French official links Muslim women’s veil-wearing to slavery

An online petition claiming over 18,000 signers accused France's minister for women's rights of racism for the remarks.

French minister for women's rights Laurence Rossignol compared Muslim women wearing the veil to black people accepting slavery. REUTERS/Charles Platiau
French minister for women's rights Laurence Rossignol compared Muslim women wearing the veil to black people accepting slavery. REUTERS/Charles Platiau

French minister for women’s rights Laurence Rossignol compared Muslim women wearing the veil to black people accepting slavery. REUTERS/Charles Platiau

PARIS (Reuters) – France’s minister for women’s rights came under fire on Thursday (March 31) for saying Muslim women who wear veils were like black slaves in favor of slavery.

An online petition claiming over 18,000 people had signed it accused her of racism, and her words were denounced by an anti-Islamophobia campaigner.


“Of course there are women who choose (to wear the veil). There were African negroes, American negroes who were for slavery. I believe that these women, a lot of them, are militants for political Islam, and I confront them as militants, … for the project for society that they represent,” the minister, Laurence Rossignol, said in an interview on BFM TV on Wednesday.

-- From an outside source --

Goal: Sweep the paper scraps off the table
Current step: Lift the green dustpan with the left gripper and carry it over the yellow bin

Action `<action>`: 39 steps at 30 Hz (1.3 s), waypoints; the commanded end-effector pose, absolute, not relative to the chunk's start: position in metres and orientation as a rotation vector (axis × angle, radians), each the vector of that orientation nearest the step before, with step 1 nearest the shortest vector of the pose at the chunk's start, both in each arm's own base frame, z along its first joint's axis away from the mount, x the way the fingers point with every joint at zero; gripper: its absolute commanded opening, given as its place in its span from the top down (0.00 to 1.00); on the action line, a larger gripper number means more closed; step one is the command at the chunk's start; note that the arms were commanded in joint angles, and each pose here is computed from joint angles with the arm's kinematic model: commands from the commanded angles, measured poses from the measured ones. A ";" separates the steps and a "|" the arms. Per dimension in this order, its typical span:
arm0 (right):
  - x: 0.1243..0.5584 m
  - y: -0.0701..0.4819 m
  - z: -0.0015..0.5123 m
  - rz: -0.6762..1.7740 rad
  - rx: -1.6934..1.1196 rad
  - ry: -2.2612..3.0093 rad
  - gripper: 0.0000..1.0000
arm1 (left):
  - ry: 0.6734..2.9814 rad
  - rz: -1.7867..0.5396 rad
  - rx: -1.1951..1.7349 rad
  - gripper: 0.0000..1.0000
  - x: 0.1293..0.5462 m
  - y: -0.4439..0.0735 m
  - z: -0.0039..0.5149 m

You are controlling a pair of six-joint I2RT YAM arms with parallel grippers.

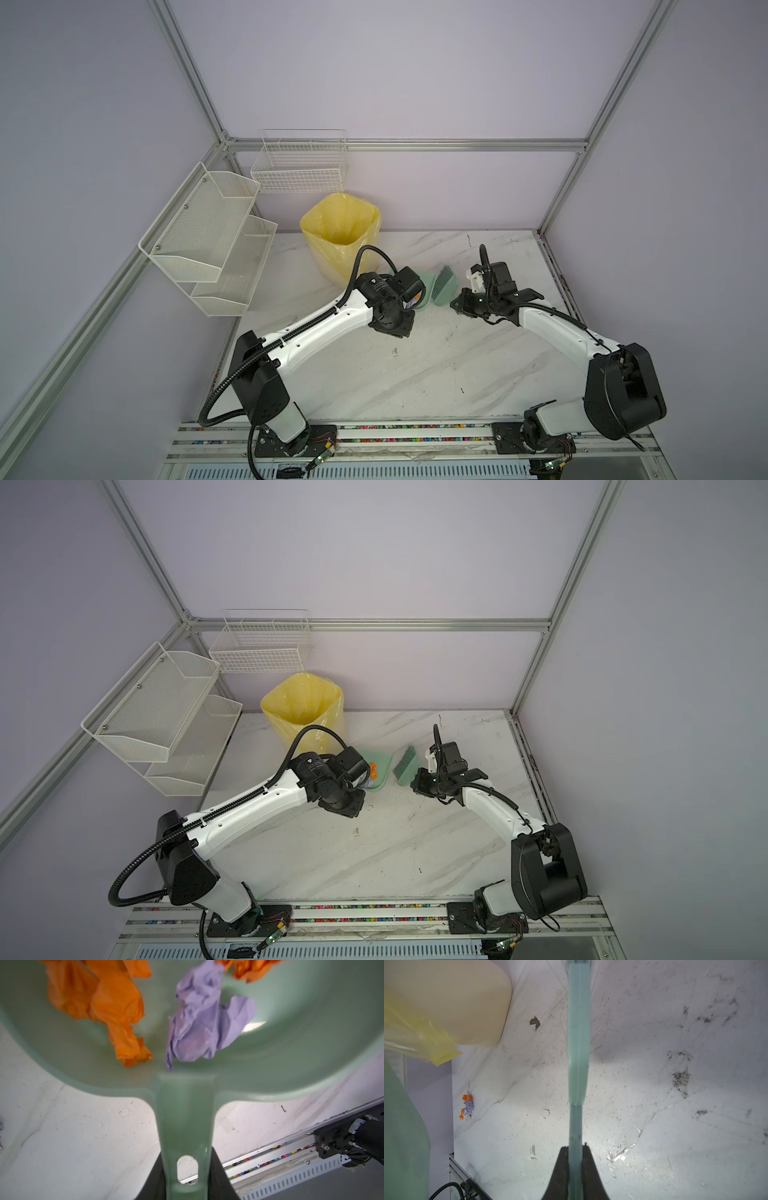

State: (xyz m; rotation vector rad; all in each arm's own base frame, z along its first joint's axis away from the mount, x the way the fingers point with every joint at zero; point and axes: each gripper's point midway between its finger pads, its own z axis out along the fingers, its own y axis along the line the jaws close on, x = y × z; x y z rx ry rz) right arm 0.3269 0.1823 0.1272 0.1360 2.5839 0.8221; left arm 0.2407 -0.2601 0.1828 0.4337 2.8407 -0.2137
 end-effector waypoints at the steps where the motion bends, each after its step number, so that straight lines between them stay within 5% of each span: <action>1: 0.330 0.183 0.138 0.850 0.134 2.534 1.00 | 2.773 -0.247 0.436 1.00 0.254 -0.265 0.215; 39: 0.320 0.189 0.131 0.935 0.119 2.530 1.00 | 2.503 -0.708 0.223 1.00 0.315 -0.244 0.351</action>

She was later reported to have apologized for the use of the word negro, but stood by her comparison of veil wearing to slavery.

“I strongly denounce these suggestions which stigmatize Muslim women,” Abdallah Zekri, president of the National Observatory on Islamophobia was quoted as saying by Le Monde newspaper.

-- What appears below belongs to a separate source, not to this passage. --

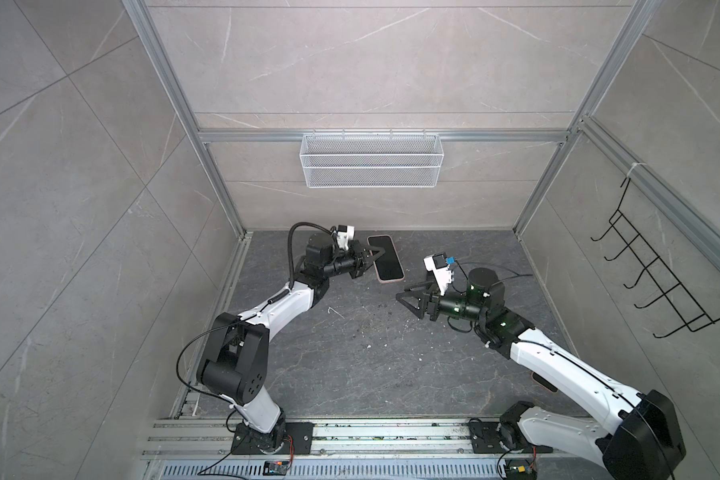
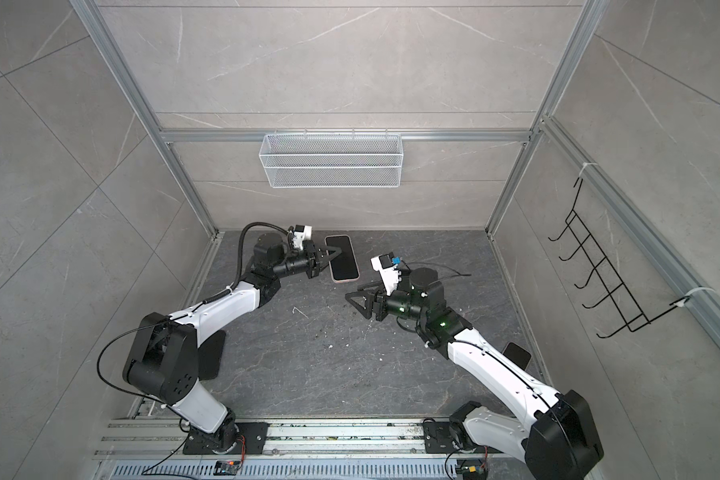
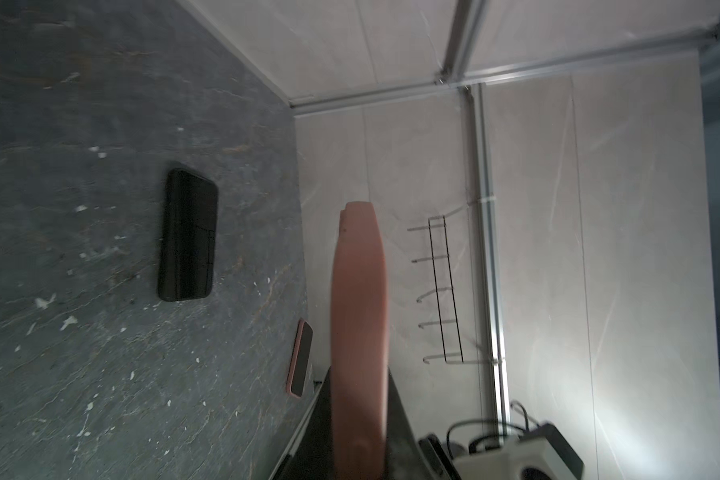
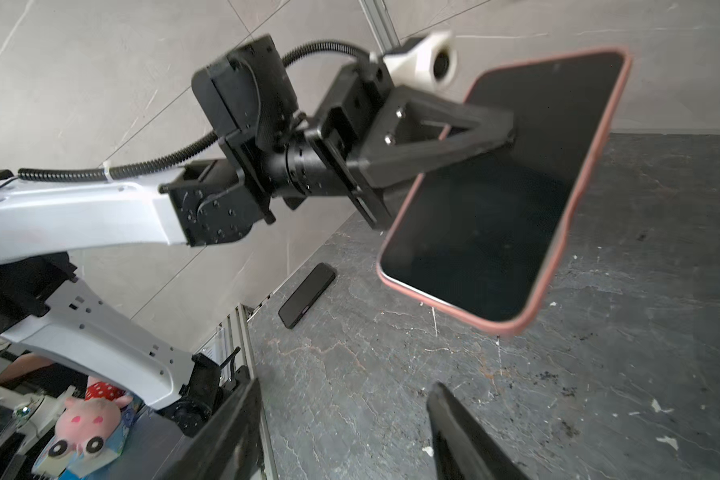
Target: Take the phone out of the phone case
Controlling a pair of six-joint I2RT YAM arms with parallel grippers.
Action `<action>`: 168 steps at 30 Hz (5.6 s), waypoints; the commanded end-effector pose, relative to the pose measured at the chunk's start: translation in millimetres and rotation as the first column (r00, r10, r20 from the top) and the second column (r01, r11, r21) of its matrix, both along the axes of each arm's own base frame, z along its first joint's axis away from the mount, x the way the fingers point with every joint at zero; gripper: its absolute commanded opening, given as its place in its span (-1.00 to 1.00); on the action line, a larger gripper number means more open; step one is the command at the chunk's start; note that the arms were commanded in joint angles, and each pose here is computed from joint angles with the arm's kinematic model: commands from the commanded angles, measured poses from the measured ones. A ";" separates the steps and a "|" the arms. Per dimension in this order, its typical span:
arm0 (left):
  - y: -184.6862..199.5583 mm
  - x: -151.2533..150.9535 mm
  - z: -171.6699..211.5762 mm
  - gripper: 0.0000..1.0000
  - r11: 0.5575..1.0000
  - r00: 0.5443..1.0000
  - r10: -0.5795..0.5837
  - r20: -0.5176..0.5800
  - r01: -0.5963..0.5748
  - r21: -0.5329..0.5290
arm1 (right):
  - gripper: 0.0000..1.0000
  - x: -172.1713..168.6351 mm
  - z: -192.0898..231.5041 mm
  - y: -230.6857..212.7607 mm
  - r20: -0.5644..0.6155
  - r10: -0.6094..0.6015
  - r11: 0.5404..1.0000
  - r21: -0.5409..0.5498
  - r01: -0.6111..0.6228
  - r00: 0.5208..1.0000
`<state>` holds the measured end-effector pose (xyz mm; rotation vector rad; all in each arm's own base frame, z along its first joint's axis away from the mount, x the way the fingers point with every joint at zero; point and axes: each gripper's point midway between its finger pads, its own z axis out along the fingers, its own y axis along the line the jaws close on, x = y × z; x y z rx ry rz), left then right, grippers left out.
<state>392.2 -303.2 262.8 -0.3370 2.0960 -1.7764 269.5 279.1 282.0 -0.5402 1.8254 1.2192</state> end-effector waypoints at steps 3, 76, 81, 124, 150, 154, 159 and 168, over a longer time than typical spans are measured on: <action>-0.1 -2.5 68.7 -1.00 0.962 0.976 0.209 0.061 -0.194 -0.190 | 0.31 13.6 13.2 -1.1 -0.016 -0.142 0.979 0.146 0.143 0.990; -28.6 -25.2 78.2 -1.00 0.925 0.966 0.259 0.011 -0.245 -0.290 | 0.12 50.5 -60.4 -24.4 -0.189 -0.337 0.912 0.178 0.370 0.922; -35.1 -30.9 87.8 -1.00 0.926 0.969 0.246 -0.008 -0.238 -0.295 | 0.08 56.0 -74.2 -32.8 -0.156 -0.402 0.904 0.089 0.418 0.902; -21.5 -29.0 135.5 -1.00 0.854 0.945 0.323 -0.060 -0.318 -0.412 | 0.27 64.4 -90.9 -70.6 0.035 -0.547 0.835 -0.045 0.548 0.837; -15.0 -24.0 115.0 -1.00 0.841 0.940 0.336 -0.068 -0.331 -0.427 | 0.31 41.4 33.6 -52.2 -0.114 -0.202 0.845 0.482 0.232 0.973; -8.4 -24.3 121.3 -1.00 0.929 0.965 0.251 0.079 -0.217 -0.302 | 0.31 43.5 29.9 -74.0 -0.116 -0.259 0.864 0.415 0.284 0.959; -3.7 -38.4 133.1 -1.00 0.979 0.950 -0.070 0.304 0.123 -0.160 | 0.32 15.6 18.4 -60.7 0.038 -0.119 0.992 0.054 0.117 0.992; -11.8 -94.5 126.2 -1.00 0.865 0.662 -0.496 0.561 0.432 0.256 | 0.28 -8.5 17.1 -60.7 0.101 0.069 0.965 -0.260 -0.041 0.993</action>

Rossignol is a strong proponent of a French political tradition that seeks to keep religion separate from political and educational life.

The approach has created tensions in France about the wearing of religious symbols in schools and other public places. France has a Catholic heritage and is also home to the biggest Muslim and Jewish populations in Europe.

Last year’s Islamist militant attacks in Paris have heightened concerns about the way Muslims in France are perceived by the rest of the population.